__What is needed__:
Take from the listing each line that has the string "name".
────────────────────
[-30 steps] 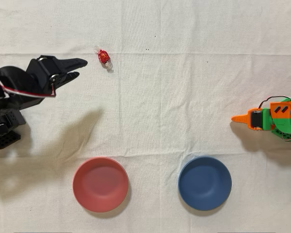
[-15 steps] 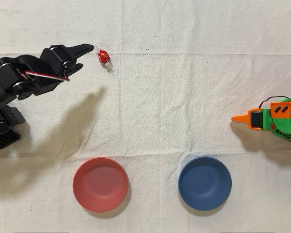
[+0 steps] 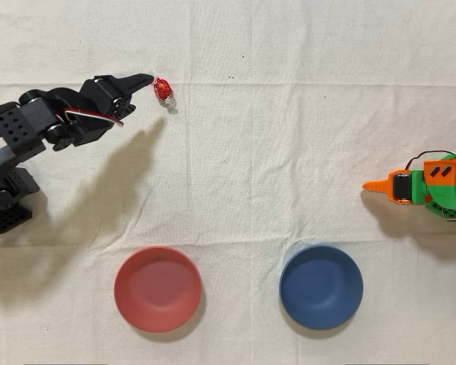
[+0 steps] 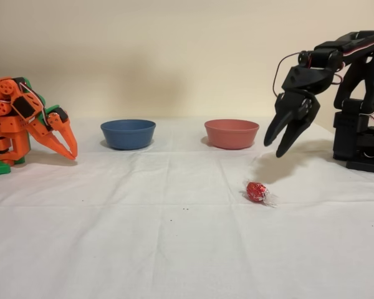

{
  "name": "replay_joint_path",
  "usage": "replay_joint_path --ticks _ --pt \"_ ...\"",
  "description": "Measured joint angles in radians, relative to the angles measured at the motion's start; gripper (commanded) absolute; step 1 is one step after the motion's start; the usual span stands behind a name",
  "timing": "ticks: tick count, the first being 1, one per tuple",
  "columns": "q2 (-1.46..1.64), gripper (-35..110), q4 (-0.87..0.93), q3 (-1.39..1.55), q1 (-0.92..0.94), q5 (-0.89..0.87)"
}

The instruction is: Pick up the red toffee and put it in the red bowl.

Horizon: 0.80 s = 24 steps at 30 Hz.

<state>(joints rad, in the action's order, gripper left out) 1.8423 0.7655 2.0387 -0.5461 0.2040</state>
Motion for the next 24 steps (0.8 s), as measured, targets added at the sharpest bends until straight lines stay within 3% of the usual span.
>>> replay_joint_path --ticks 24 --pt "-0.293 29 -0.130 -0.118 -0.043 0.035"
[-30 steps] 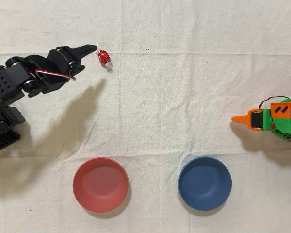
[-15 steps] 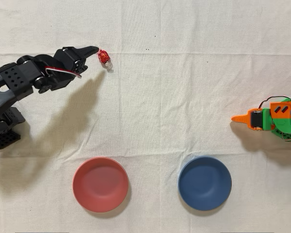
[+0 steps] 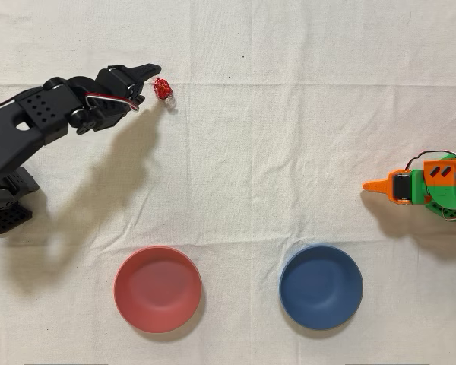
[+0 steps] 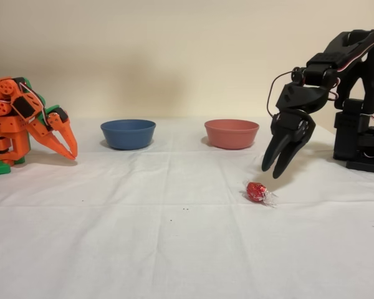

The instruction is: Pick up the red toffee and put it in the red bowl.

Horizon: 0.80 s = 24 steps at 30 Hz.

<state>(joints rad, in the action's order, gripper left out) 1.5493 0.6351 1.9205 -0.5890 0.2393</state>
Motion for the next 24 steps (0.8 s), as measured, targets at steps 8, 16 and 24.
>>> replay_joint_path --ticks 8,16,24 --pt "-0.080 29 -0.029 -0.054 0.000 0.000" --pt "-0.146 29 -0.048 -0.106 0.000 0.017" --pt "-0.187 29 -0.087 -0.123 0.000 0.017"
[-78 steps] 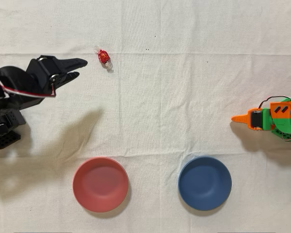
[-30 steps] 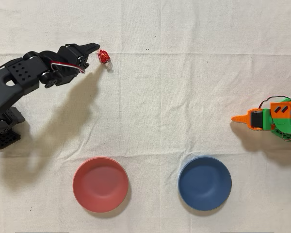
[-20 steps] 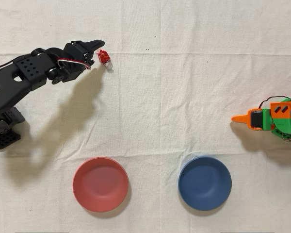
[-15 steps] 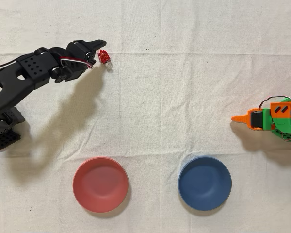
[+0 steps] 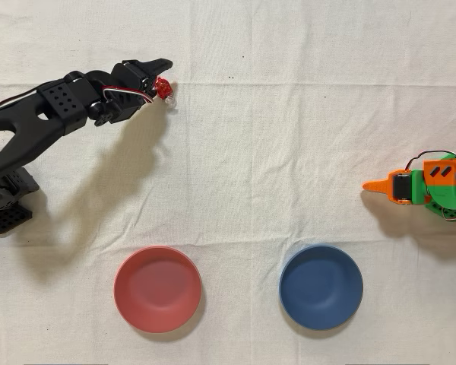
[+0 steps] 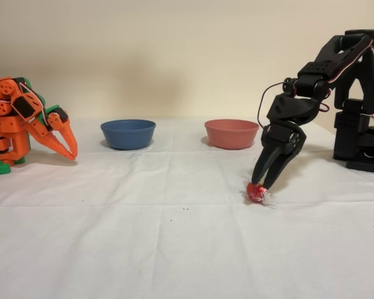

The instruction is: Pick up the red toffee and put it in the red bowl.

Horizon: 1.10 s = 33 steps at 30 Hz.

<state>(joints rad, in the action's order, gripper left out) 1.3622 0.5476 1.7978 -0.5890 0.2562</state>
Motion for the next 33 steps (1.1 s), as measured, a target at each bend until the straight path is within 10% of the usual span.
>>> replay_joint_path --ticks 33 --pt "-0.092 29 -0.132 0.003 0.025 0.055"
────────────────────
__Result for this exercise__:
  "name": "replay_joint_path",
  "description": "Measured joint angles in radians, relative to the angles measured at the motion's start; gripper (commanded) absolute; step 1 is one step after the motion's start; the usual span stands behind a name",

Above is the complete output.